Über den neuen Baustart am 24. April wurden die Eltern mit diesem Aushang in der Kita informiert.

Mit dem offiziellen Baustart wäre die Zufahrt zur Kita „Waldfrüchtchen“ eigentlich seit gestern gesperrt. Eigentlich. So informierte Kreissprecherin Birgit Eurich gestern auf Nachfrage der AZ, „dass die Firma kurzfristig Bescheid gegeben habe, erst am Montag, 24. April, beginnen zu können“. Die Eltern erfuhren davon erst nach der Demo auf einem Aushang in der Kindertagesstätte. Ob nun eine Woche eher oder später: Die Eltern sind angewiesen, ihre Schützlinge in den kommenden sechs Wochen zu Fuß zu bringen – und jeden Tag für den Hin- und Rückweg zirka 40 Minuten mehr einzuplanen. 

„Bei einem Elternabend Anfang April hieß es noch, dass die Straße maximal zwei Tage voll gesperrt ist“, beschwert sich Diana Giebler von den Demo-Organisatoren über das ständige Hin und Her und die schlechte Informationspolitik der Verantwortlichen. Auch auf der Gemeinderatssitzung Anfang vergangener Woche war die Rede von zwei Bauabschnitten, damit die Kita weiter mit dem Auto erreichbar bleibt. Doch am vergangenen Donnerstag entschied der Altmarkkreis: Um Kosten und Zeit zu sparen, wird in einem Stück gebaut.

Die Aussage, Zufahrtswege für Rettungsfahrzeuge wären gewährleistet, zweifeln die Eltern stark an. Denn im Notfall würde die kleine Brücke, über die Feuerwehr und Krankenwagen ausweichen müssten, den Belastungen nicht standhalten, sind die Demonstranten überzeugt und fürchten im Ernstfall um die Sicherheit ihrer Knirpse.

Einzig und allein Dähres Bürgermeister Bernd Hane stellte sich gestern der Kritik, wies allerdings die Verantwortung von sich. „Für das Vorhaben sind die Verbandsgemeinde Beetzendorf-Diesdorf und der Kreis zuständig“, erklärte er nach zunächst lautstarker Auseinandersetzung.

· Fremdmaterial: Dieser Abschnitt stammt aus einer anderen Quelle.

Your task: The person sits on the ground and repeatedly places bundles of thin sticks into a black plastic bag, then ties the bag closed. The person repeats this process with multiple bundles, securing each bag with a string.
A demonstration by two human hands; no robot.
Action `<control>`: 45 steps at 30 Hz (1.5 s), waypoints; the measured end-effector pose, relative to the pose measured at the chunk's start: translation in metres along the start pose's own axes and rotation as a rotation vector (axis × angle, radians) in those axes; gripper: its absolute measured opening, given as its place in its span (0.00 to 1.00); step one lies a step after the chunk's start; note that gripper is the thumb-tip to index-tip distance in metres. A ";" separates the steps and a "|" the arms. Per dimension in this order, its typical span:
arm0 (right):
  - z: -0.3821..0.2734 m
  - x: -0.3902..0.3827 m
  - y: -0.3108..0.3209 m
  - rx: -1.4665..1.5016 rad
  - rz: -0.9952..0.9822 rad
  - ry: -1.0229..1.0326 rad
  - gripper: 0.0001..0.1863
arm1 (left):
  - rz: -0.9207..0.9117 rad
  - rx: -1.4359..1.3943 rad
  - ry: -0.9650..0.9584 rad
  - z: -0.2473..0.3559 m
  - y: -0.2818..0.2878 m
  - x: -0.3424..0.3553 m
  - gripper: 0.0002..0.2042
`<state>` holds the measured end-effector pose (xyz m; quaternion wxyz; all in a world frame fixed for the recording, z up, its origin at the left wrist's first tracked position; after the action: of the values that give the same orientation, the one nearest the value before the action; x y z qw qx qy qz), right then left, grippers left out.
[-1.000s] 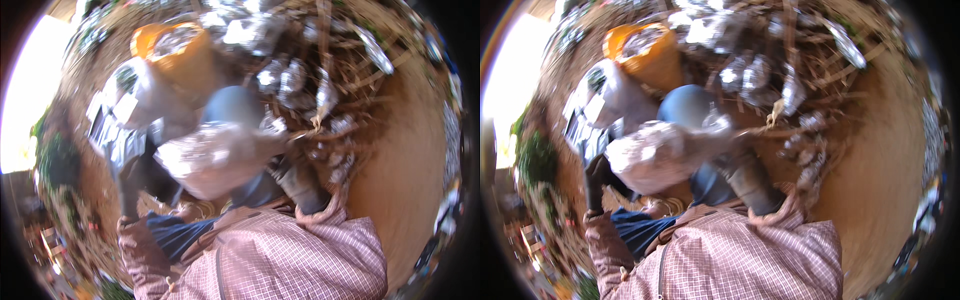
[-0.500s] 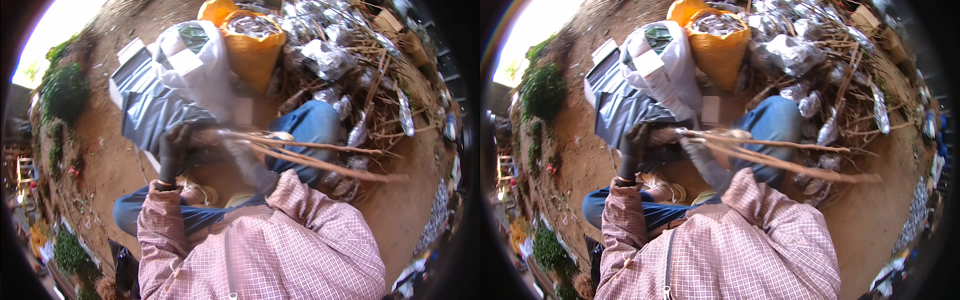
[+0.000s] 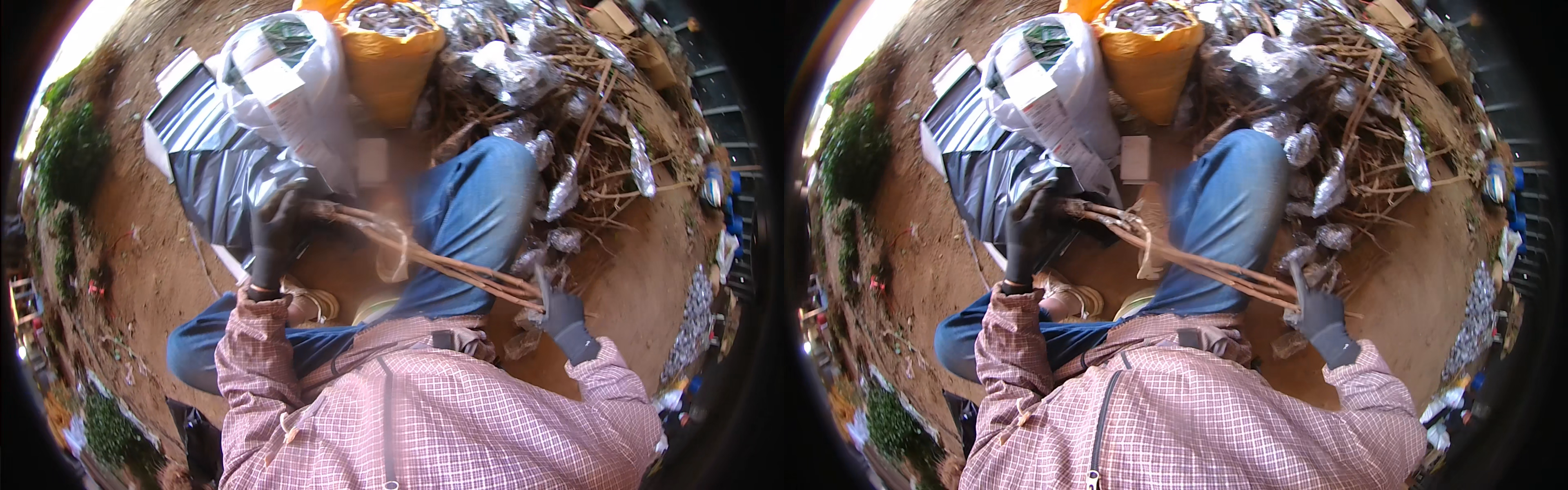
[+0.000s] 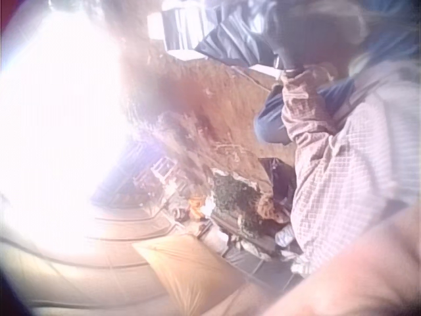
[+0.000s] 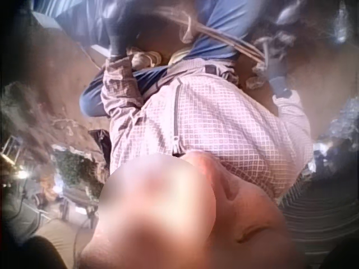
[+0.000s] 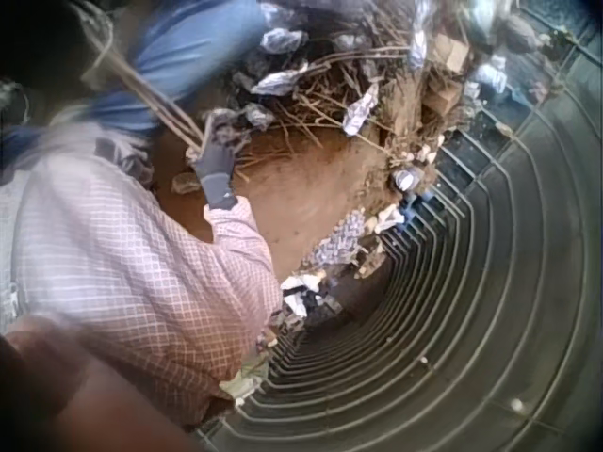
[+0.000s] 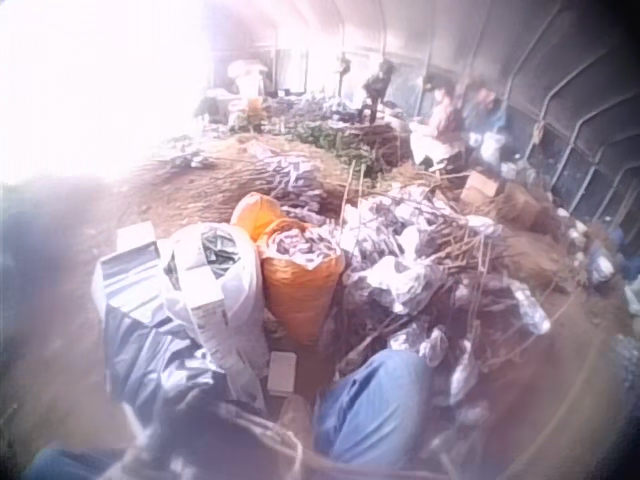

Die Demonstranten reagierten enttäuscht, wurden sie doch vom Bauamt an ihren Gemeindechef verwiesen. „Jeder will die Verantwortung von sich schieben“, ist Organisatorin Nadine Hasenbank wütend. Die gesammelten Unterschriften mit der Bitte, einen Kompromiss zu finden, überreichten die Mütter und Väter dem Bürgermeister gestern trotzdem.